◆ **WORK INSTRUCTION**
Please determine the number of lines in the material below that contain the word "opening", and state it alone.

----

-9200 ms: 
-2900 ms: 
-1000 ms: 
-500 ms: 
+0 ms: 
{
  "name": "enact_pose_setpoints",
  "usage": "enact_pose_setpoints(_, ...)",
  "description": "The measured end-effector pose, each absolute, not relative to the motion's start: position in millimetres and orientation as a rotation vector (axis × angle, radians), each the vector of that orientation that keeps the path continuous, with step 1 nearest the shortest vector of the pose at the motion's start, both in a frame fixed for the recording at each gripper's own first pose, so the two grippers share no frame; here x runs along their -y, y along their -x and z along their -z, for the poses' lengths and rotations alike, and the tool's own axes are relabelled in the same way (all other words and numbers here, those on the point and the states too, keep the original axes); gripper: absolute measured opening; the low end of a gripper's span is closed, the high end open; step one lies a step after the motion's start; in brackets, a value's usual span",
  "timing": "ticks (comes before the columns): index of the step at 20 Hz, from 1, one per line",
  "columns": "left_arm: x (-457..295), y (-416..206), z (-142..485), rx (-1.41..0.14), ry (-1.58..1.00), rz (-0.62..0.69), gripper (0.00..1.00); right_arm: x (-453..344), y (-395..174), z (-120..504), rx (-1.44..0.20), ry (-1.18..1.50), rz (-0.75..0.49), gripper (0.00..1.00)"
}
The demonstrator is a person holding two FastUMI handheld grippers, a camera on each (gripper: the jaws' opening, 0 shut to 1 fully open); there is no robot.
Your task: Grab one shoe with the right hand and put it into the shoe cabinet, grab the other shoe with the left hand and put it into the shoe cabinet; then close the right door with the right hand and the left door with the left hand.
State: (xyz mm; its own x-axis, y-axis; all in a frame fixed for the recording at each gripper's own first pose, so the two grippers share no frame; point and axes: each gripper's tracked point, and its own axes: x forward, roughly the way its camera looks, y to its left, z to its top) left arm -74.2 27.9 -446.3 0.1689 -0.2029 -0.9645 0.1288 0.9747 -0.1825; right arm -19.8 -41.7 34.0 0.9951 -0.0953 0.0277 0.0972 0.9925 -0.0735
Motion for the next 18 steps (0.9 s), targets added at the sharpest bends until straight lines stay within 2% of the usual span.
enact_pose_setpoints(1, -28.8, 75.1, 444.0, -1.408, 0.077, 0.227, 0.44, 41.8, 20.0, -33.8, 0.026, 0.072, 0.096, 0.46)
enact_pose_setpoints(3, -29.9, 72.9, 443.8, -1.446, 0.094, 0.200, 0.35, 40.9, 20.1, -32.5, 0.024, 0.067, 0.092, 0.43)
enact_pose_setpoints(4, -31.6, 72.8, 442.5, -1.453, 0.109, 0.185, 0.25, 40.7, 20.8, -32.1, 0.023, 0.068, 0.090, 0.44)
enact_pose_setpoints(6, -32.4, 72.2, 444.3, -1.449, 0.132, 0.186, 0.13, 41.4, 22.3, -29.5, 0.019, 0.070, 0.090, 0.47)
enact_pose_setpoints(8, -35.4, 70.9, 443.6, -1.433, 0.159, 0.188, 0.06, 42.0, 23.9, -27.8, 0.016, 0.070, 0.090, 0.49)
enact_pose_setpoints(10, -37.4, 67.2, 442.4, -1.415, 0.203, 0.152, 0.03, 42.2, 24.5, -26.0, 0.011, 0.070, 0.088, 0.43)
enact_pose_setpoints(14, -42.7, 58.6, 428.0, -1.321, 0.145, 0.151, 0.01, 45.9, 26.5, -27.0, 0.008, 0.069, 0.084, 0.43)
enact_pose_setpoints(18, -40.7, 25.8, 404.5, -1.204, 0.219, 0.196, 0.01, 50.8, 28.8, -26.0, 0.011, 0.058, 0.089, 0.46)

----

◆ **RESPONSE TO THE EXERCISE**
2